__Task details__: Wherever a picture appears in the listing below, leave it out and reproduce the rest exactly.
***
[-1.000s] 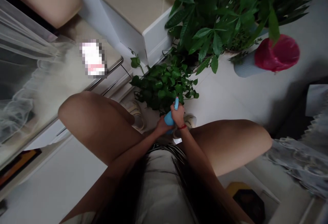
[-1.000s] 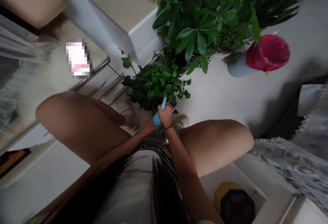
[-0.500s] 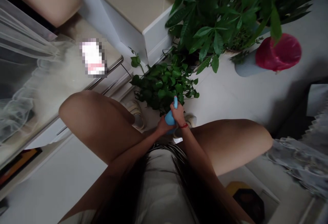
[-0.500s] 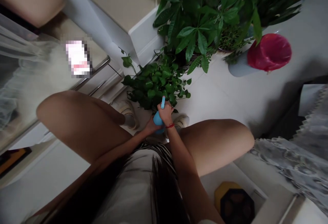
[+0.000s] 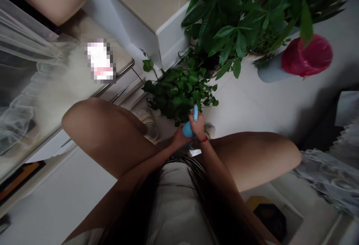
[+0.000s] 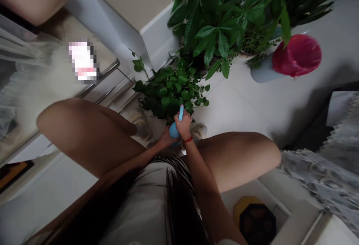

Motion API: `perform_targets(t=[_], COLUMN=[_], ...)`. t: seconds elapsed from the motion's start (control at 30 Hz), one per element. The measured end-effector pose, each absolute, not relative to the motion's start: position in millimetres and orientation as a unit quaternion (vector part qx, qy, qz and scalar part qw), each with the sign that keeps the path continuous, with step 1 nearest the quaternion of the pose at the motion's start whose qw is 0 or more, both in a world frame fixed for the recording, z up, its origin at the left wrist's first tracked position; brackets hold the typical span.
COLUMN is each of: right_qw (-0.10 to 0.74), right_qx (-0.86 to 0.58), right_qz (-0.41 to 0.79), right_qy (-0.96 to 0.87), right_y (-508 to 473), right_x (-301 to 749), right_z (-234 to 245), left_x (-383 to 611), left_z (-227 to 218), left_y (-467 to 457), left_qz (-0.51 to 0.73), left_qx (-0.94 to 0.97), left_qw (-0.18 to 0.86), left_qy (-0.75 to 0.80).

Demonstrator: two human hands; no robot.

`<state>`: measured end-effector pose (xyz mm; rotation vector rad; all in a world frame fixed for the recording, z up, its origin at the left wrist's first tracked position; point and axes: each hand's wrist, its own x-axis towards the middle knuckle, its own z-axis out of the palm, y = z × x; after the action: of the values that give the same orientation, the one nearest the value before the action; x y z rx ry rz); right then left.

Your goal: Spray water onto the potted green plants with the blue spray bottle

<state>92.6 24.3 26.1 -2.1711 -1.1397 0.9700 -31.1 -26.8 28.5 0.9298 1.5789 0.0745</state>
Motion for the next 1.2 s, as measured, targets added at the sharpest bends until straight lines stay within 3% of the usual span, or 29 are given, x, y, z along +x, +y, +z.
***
__Task solution__:
[-1.000s] 
[-1.000s] 
[-0.500s] 
[-0.500s] 
[+0.000s] 
[+0.000s] 

Motion API: `perform_targets(t=[_], COLUMN=[_], ...)`. t: seconds elapsed from the motion's start (control at 30 Hz), one per element. The measured end-effector pose, each absolute, not relative to the motion's start: position in millimetres and orientation as a unit quaternion (vector part qx, qy, qz and scalar part qw), each with the sign that keeps the path continuous, with step 1 nearest the quaternion of the pose at the motion's start whose qw is 0 or more, both in a world frame fixed for the recording, z up, its origin at the left wrist's first tracked position; brackets hold the typical span.
COLUMN is each of: right_qw (-0.10 to 0.74), right_qx (-0.86 to 0.58), right_qz (-0.41 to 0.79), right_qy (-0.96 to 0.87), right_y (-508 to 473), right_x (-301 to 749), right_z (-234 to 245), left_x (-383 to 611), left_z (-227 to 218), left_y (-467 to 457), left_qz (-0.51 to 0.73), left_qx (-0.94 to 0.97), left_qw (-0.18 to 0.86), left_qy (-0.75 to 0.80).

Demonstrator: two human hands; no robot.

`<state>`: measured end-effector pose (xyz mm; rotation vector rad; all in a world frame fixed for the recording, z up, its origin at the left wrist's first tracked position; point and axes: each hand's wrist, its own x-axis towards the middle knuckle, its own z-axis out of the palm, y = z × x; after the action: of the values that give the same orientation, the one nearest the value before the action; x y z rx ry rz); right then left.

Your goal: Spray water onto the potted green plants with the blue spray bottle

<state>92.6 24.3 26.1 -2.1711 -1.1397 0.9700 -31.1 -26.8 28.5 0.9298 1.5789 0.0745</state>
Motion for the next 1.2 s, as measured, targets added at the sharpest bends until straight lines stay within 3% of the usual span, or 29 are given, x, y, z along +x, +y, +z.

Nothing more remains in this exercise.